*Exercise*
Search the material below for "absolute" and copy every line where it occurs.

*Data segment*

+ + + + +

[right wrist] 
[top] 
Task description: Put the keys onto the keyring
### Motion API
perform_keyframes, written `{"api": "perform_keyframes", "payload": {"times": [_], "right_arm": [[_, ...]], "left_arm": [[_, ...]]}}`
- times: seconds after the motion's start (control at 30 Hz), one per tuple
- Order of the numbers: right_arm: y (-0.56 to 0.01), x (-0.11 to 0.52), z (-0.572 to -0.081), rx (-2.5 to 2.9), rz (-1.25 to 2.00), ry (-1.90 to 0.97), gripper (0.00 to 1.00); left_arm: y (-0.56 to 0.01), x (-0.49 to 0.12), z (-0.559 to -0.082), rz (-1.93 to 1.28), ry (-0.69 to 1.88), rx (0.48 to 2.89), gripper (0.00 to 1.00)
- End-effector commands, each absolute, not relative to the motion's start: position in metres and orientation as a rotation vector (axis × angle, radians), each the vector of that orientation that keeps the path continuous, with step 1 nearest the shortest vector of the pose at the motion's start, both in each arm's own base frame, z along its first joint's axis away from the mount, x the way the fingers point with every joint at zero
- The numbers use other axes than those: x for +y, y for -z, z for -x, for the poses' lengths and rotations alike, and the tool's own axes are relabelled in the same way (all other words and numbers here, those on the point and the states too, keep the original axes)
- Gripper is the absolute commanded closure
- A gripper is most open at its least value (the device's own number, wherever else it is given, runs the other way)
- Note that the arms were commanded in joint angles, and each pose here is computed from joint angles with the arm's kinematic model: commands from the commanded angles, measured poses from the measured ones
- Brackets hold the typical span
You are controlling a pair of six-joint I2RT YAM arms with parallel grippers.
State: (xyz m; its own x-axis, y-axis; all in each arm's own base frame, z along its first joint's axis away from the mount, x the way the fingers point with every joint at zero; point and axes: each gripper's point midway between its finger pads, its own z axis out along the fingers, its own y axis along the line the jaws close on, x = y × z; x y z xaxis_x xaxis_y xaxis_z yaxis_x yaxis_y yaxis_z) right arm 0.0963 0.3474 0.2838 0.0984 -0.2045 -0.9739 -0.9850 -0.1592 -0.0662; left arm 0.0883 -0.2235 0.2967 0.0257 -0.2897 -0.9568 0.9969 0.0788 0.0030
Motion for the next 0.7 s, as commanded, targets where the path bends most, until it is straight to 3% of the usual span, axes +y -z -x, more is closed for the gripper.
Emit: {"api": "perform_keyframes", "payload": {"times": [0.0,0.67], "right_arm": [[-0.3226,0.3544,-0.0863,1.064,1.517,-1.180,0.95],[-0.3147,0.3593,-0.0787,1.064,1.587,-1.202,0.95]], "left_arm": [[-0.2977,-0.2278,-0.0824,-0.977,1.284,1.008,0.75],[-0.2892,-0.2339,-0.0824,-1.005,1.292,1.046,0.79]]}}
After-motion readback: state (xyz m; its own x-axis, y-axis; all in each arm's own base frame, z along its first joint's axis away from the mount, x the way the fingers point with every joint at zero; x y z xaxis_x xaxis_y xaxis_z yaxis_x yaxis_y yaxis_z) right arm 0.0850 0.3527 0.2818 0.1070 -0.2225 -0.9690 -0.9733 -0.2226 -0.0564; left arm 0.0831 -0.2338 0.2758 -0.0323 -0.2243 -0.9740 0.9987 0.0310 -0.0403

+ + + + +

*Solution for this task*
- End-effector commands, each absolute, not relative to the motion's start: position in metres and orientation as a rotation vector (axis × angle, radians), each the vector of that orientation that keeps the path continuous, with step 1 nearest the shortest vector of the pose at the motion's start, both in each arm's own base frame, z along its first joint's axis away from the mount, x the way the fingers point with every joint at zero
- Gripper is the absolute commanded closure

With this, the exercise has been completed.